9. The right to informed consent to *any* treatment - to be fully informed by a doctor about: the nature and type of any treatment planned for us, the alleged "benefits" of the treatment, the known side-effects, adverse reactions or risks of the treatment, and the known and safe alternatives to the treatment *before* giving our consent.To be valid, our consent must also be freely given without any external pressure, threat of reprisal or coercion. 

10. The right to refuse to participate in any research or teaching program while incarcerated. 

11. The right to be fully informed within 24 hours of admission about the institutional rules and regulations and about our legal rights, including the right to a Review Board or court hearing. This information must be in plain language which we can read and understand, or interpreted for us in our native language. 

12. The right to wear our own clothes at any time while incarcerated.

13. The right to sanitary and humane living conditions while incarcerated.

14. The right to choose our own doctor or therapist while incarcerated.

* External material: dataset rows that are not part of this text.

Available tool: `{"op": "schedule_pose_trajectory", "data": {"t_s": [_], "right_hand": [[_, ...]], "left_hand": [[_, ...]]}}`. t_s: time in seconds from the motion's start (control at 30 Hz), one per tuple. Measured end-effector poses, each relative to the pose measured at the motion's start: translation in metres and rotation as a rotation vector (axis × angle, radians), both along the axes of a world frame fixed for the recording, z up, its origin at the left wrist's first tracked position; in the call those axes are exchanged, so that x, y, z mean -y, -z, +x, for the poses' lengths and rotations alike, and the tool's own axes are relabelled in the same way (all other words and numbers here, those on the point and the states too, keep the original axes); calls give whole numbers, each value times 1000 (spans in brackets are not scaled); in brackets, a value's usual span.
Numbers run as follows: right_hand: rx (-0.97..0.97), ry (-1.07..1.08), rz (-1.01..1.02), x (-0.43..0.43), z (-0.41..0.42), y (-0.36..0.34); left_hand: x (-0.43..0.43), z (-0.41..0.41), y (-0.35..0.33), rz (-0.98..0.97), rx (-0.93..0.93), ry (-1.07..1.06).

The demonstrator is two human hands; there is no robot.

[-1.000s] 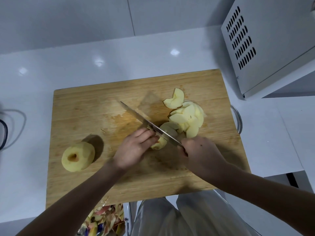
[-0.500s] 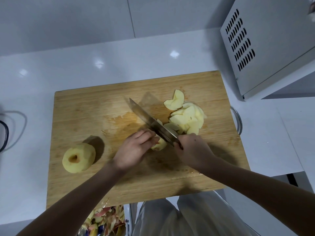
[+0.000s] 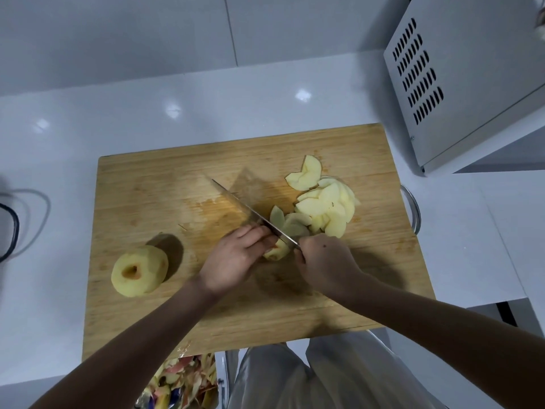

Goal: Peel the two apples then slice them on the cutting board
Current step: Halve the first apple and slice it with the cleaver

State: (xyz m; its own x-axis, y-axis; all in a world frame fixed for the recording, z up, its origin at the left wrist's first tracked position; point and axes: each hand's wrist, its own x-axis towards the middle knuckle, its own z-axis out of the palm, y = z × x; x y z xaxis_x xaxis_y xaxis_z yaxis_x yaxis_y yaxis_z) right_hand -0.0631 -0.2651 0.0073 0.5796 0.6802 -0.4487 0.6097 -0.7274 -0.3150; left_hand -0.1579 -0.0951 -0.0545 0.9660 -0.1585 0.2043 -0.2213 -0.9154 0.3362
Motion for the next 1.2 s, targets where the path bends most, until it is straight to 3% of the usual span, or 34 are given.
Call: {"op": "schedule_pose_trajectory", "data": {"t_s": [0.17,0.37,0.67,0.93,1.2], "right_hand": [[-63,73,23,8,9,-10],[37,-60,19,13,0,-36],[32,-29,2,-2,-3,3],[-131,144,32,3,19,-3],[63,110,-9,24,41,-10]], "left_hand": [[1,-1,1,-25,18,-28],[3,-1,-1,-36,14,-36],[4,0,0,-38,56,-28],[5,-2,-2,-42,56,-69],[10,-7,-7,33,-93,-159]]}}
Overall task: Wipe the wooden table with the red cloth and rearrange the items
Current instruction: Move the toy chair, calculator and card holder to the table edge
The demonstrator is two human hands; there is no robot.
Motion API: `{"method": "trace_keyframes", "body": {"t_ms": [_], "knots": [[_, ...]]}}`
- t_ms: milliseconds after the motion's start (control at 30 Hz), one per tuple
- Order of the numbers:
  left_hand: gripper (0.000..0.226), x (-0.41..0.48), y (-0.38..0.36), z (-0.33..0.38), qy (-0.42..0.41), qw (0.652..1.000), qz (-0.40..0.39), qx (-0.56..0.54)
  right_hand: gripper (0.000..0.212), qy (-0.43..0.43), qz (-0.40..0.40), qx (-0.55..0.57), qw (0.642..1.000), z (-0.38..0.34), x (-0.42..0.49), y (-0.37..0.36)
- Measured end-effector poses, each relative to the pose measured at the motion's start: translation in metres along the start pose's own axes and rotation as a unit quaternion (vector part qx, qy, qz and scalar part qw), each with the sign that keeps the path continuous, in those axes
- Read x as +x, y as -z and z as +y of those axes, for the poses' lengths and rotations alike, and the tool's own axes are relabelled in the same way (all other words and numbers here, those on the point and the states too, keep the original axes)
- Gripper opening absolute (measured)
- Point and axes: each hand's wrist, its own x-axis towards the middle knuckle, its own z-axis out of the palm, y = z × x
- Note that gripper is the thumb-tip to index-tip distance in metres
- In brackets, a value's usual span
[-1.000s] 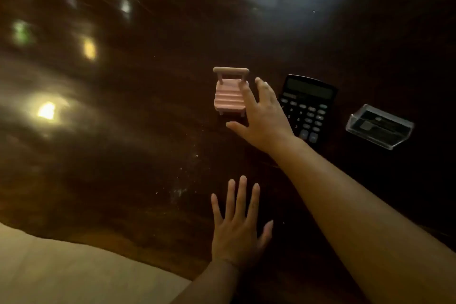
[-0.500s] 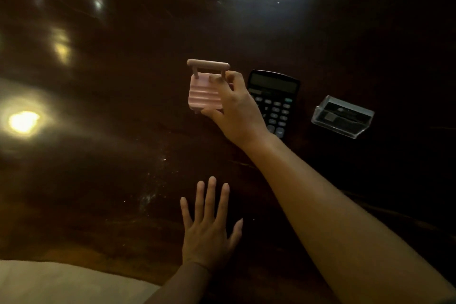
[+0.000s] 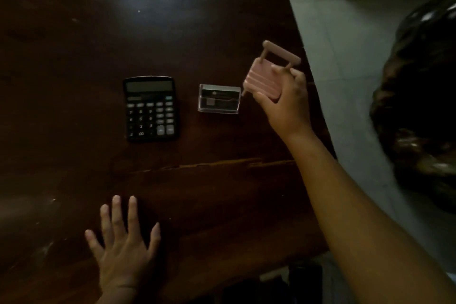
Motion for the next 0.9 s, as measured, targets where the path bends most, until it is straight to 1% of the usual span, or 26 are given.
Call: {"method": "trace_keyframes", "body": {"t_ms": [67, 167, 267, 367, 467, 533, 567, 667, 733, 800, 900], "knots": [[0.082, 0.003, -0.001, -0.001, 0.01, 1.0, -0.005, 0.006, 0.06, -0.035, 0.005, -0.015, 0.999, 0.022, 0.005, 0.006], [0.081, 0.001, -0.001, 0.0, 0.005, 1.0, 0.001, 0.005, 0.061, -0.072, 0.001, -0.037, 0.997, 0.046, 0.007, 0.003], [0.081, -0.001, 0.0, -0.001, -0.003, 1.0, 0.008, 0.004, 0.057, -0.074, -0.019, -0.05, 0.996, 0.057, 0.002, -0.011], [0.081, -0.001, 0.001, -0.001, -0.019, 1.0, 0.013, 0.011, 0.064, -0.069, -0.024, -0.051, 0.996, 0.06, -0.003, -0.02], [0.08, -0.003, 0.001, -0.002, -0.028, 0.999, 0.015, 0.018, 0.077, -0.072, 0.014, -0.069, 0.995, 0.055, -0.022, -0.019], [0.079, -0.002, 0.001, -0.002, -0.028, 0.999, 0.015, 0.019, 0.077, -0.064, 0.044, -0.089, 0.993, 0.043, -0.048, -0.023], [0.078, -0.003, 0.002, -0.002, -0.028, 0.999, 0.013, 0.018, 0.074, -0.059, 0.045, -0.096, 0.993, 0.034, -0.062, -0.028], [0.078, -0.003, 0.003, -0.001, -0.031, 0.999, 0.006, 0.015, 0.063, -0.026, 0.002, -0.105, 0.994, -0.002, -0.097, -0.055], [0.079, -0.002, 0.004, -0.003, -0.03, 0.999, 0.001, 0.016, 0.061, 0.019, -0.037, -0.074, 0.996, -0.03, -0.107, -0.078], [0.078, -0.002, 0.004, -0.004, -0.03, 0.999, -0.001, 0.019, 0.062, 0.048, -0.081, -0.029, 0.995, -0.059, -0.102, -0.1], [0.078, -0.003, 0.002, -0.005, -0.036, 0.999, 0.001, 0.026, 0.065, 0.059, -0.146, 0.009, 0.987, -0.094, -0.072, -0.129]]}}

15. The right to consult with any doctor, therapist or community health worker not affiliated with the psychiatric institution, ward or unit on which we are incarcerated. 

16. The right to immediate and competent medical treatment by a doctor of our own choice at our request. 

17. The right to be provided with nutritious food, including a kosher or vegetarian diet at our request. 

18. The right to refuse to participate in any activity or program in any psychiatric facility without threat of reprisal or coercion of any kind. 

19. The right to complete confidentiality of our medical and psychiatric records. 

20. The right of access to our own medical and psychiatric records, including the right to see, copy, and/or correct any part of these records.

21. The right to be paid *not less than the minimum wage* for any work we have performed in the institution. Such work will include any task performed in any so-called "industrial therapy" or "vocational rehabilitation" program or "sheltered workshop." 

22. The right to vote in any municipal, provincial or federal election, including the right to be enumerated and fully notified of the date, time and place of voting and assistance in travelling to the polling place at our request. 

23. The right to be provided with adequate financial assistance while incarcerated *and* upon leaving any psychiatric facility. 

24. The right to manage our own money and retain our personal possessions while incarcerated. 

25. The right to be informed of available housing alternatives and to be assisted in finding adequate and affordable housing in the community *before* our release from any psychiatric facility. 

26. The right not to be subjected to any form of cruel and unusual punishment as guaranteed under the Canadian Charter of Rights and Freedoms and the United Nations' Universal Declaration of Human Rights. 

27. The right to be treated with dignity and respect at all times.

28. The right to control our own body, mind and life.
 
 

(Both of these documents were published in the book SHRINK RESISTANT: The Struggle Against Psychiatry in Canada - this book is an anthology of personal stories, poetry and art contributed by more than forty Canadian psychiatric survivors. It was edited by Bonnie Burstow and Don Weitz.)